Look through the lines below, find those with the word "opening", and copy them.

--------

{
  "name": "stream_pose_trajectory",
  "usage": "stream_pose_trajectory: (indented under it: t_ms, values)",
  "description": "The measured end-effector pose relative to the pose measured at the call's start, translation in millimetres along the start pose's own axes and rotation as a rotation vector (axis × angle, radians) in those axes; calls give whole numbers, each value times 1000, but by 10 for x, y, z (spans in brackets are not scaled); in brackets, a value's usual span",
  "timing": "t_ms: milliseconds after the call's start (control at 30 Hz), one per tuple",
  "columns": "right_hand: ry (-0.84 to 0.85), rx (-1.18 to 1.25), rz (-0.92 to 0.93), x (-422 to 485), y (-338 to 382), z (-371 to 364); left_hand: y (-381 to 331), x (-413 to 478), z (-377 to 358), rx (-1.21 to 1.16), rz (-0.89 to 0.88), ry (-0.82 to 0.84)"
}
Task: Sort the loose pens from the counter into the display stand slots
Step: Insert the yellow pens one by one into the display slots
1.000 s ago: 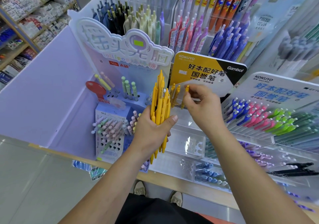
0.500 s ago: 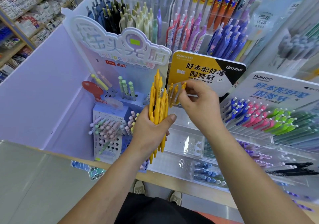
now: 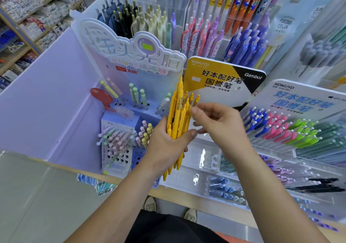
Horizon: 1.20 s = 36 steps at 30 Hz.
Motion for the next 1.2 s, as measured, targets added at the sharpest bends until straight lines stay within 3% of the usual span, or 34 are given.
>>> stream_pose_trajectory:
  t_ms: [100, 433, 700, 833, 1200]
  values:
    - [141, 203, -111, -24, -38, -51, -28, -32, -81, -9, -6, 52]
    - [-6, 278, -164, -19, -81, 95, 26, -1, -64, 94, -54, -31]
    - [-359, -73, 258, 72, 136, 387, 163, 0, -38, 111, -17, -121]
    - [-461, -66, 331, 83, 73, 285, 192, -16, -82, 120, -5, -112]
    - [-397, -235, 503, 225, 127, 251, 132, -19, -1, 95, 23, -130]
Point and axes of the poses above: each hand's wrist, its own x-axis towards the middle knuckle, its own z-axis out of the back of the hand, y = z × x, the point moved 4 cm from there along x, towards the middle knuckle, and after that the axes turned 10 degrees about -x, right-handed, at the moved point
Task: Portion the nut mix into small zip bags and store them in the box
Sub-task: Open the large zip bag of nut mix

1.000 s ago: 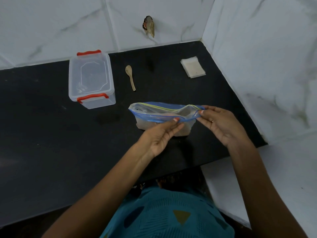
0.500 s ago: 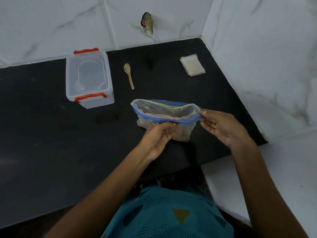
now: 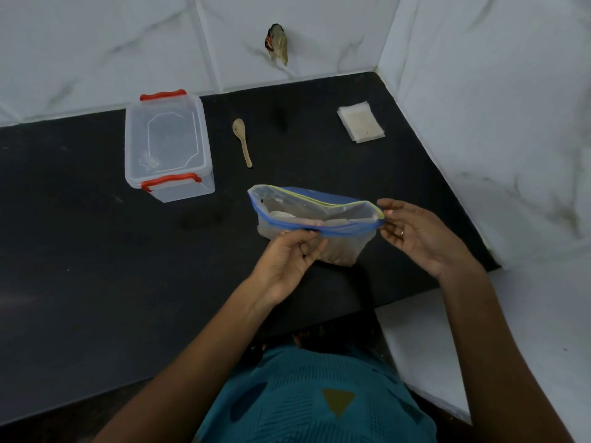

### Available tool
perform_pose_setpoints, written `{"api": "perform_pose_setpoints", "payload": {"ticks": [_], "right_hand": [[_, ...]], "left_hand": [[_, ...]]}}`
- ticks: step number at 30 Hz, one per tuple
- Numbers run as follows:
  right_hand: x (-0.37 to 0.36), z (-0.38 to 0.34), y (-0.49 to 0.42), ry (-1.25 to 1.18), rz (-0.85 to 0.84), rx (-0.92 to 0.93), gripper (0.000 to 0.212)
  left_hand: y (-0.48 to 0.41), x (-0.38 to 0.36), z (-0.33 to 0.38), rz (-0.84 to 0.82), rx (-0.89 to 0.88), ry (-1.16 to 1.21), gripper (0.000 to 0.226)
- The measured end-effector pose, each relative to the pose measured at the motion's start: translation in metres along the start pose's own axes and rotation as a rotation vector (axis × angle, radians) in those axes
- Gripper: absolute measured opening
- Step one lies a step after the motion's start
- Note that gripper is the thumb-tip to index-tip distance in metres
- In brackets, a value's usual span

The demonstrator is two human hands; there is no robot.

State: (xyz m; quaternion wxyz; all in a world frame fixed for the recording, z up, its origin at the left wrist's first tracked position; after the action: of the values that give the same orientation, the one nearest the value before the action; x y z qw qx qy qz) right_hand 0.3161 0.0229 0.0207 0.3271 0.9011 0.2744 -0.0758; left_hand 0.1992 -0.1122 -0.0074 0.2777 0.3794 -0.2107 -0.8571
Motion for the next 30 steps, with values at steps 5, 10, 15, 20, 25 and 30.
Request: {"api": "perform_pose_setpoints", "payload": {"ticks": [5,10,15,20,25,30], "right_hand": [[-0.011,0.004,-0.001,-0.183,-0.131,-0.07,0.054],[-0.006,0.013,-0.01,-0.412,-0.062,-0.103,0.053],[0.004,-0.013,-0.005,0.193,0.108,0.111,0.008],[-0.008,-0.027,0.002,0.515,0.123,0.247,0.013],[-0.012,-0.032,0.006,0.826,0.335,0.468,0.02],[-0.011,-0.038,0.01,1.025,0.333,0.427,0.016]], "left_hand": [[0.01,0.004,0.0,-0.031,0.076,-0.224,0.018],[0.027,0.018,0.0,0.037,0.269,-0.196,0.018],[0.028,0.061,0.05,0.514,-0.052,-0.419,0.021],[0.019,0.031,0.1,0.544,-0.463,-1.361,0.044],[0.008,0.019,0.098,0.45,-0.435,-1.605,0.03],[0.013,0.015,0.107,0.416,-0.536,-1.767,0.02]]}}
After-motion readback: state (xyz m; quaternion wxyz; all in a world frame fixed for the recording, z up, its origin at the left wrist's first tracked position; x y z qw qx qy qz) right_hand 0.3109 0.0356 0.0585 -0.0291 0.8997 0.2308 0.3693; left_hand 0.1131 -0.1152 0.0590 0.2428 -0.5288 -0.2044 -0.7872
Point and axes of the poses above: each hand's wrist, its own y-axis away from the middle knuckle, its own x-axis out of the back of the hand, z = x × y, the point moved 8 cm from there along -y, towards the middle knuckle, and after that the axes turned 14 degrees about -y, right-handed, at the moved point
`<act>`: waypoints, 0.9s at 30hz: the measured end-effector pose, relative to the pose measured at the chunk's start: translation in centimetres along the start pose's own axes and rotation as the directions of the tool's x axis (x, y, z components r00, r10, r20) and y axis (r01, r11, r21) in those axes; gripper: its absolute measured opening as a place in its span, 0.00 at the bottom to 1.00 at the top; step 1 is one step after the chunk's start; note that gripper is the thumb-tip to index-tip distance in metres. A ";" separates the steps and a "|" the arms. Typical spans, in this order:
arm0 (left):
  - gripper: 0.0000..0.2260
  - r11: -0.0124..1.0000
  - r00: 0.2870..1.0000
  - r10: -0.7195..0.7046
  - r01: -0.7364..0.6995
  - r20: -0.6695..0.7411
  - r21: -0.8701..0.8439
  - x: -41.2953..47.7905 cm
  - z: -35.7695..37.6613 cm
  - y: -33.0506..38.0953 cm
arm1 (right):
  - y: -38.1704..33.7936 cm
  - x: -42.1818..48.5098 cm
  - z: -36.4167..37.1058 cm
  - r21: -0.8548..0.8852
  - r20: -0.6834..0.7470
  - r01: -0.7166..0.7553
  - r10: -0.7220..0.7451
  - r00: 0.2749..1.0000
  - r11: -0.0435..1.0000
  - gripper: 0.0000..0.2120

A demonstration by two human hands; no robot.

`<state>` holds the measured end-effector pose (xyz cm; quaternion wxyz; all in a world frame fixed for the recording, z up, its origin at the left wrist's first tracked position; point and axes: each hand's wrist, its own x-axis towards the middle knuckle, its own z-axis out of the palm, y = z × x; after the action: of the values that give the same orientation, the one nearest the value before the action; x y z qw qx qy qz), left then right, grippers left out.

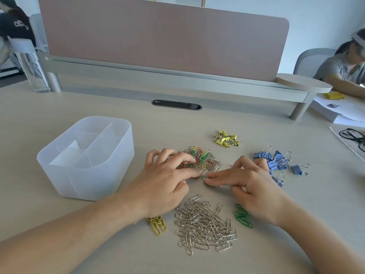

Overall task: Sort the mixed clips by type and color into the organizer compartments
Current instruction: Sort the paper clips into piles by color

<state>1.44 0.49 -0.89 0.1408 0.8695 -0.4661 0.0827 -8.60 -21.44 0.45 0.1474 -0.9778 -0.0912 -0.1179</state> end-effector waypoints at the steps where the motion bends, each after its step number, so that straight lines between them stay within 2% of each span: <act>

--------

▸ Answer section:
- Gripper: absolute measured opening
`<act>`: waypoints, 0.9s at 30hz: the measured end-effector pose, relative to the pose measured at the chunk's start: translation in centimetres along the start pose's own axes and rotation as the directions of the tool's x axis (x, y, z components r00, r10, r20) and y axis (r01, r11, r21) in those axes; gripper: its absolute measured opening as a place in its span, 0.00 at the bottom to 1.00 at the top; step 1 is one step after the chunk's start; note that gripper is the thumb-tip to index-tip distance in metres. A ";" separates the steps and a "|" the arms. Typical spans, in this order:

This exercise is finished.